Action item: Number of lines with "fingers" in the data: give that figure by itself.

Source data:
_ _ _ _ _ _ _
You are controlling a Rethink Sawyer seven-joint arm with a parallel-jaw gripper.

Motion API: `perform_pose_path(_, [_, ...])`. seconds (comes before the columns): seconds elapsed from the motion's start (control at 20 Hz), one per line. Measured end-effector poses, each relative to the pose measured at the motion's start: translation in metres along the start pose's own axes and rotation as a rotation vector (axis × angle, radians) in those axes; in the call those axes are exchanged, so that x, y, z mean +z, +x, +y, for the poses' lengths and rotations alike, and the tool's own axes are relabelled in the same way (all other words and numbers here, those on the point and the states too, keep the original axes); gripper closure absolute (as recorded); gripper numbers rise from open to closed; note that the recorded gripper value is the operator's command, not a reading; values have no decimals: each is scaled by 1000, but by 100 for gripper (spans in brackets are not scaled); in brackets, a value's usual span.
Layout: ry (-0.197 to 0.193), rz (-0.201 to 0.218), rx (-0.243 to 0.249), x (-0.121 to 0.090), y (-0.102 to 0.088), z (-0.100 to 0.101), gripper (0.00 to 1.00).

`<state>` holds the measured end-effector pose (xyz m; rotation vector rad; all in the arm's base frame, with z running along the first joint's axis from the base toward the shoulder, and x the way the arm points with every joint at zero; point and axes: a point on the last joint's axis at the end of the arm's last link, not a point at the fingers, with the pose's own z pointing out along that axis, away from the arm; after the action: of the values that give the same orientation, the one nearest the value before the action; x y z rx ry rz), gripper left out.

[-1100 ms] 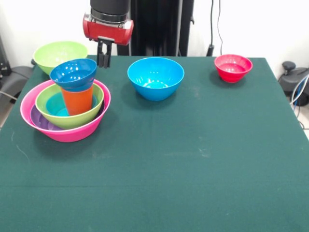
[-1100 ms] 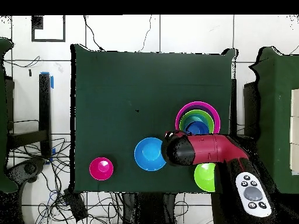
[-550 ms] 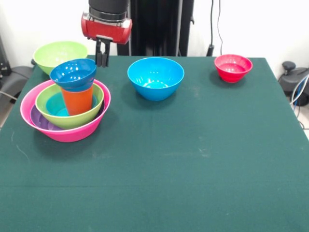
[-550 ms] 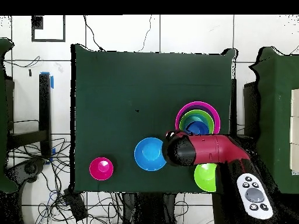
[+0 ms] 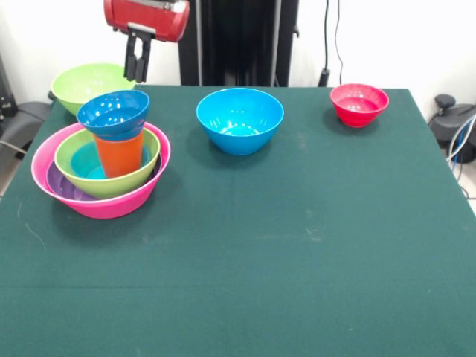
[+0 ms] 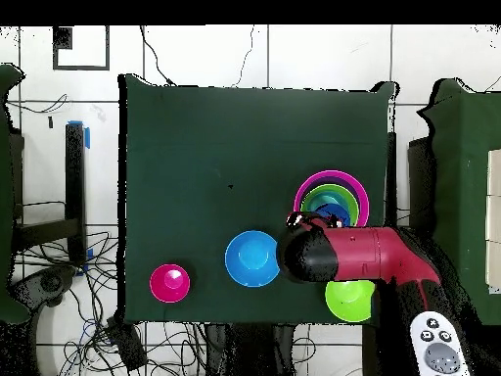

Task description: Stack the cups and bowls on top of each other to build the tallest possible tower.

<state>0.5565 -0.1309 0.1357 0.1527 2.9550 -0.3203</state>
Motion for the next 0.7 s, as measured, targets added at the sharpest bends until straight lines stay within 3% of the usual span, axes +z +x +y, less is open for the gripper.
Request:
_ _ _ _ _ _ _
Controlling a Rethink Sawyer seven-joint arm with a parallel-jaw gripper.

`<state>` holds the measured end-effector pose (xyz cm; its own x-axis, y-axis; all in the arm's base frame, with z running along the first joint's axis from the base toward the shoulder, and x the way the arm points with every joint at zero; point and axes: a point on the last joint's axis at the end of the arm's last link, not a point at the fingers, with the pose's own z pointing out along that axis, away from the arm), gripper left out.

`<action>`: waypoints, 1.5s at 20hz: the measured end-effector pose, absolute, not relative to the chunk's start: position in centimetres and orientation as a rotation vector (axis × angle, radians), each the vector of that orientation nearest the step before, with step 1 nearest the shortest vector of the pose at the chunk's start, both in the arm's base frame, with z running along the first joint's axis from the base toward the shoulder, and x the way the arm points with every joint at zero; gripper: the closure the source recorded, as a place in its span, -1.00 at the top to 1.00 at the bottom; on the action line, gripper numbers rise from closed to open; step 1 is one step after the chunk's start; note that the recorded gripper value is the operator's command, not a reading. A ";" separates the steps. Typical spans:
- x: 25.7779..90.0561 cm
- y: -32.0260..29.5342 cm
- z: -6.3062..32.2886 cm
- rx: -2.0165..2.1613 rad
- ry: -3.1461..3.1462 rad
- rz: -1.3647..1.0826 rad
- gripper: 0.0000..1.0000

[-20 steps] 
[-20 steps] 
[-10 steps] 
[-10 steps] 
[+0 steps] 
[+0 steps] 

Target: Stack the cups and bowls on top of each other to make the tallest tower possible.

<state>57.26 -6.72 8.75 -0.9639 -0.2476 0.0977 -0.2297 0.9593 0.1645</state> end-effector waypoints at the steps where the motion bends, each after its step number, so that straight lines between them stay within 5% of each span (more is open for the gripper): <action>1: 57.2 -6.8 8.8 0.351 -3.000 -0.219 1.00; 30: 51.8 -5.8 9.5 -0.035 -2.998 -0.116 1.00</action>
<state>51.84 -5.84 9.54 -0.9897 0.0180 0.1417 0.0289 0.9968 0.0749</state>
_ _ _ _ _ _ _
Written answer: 2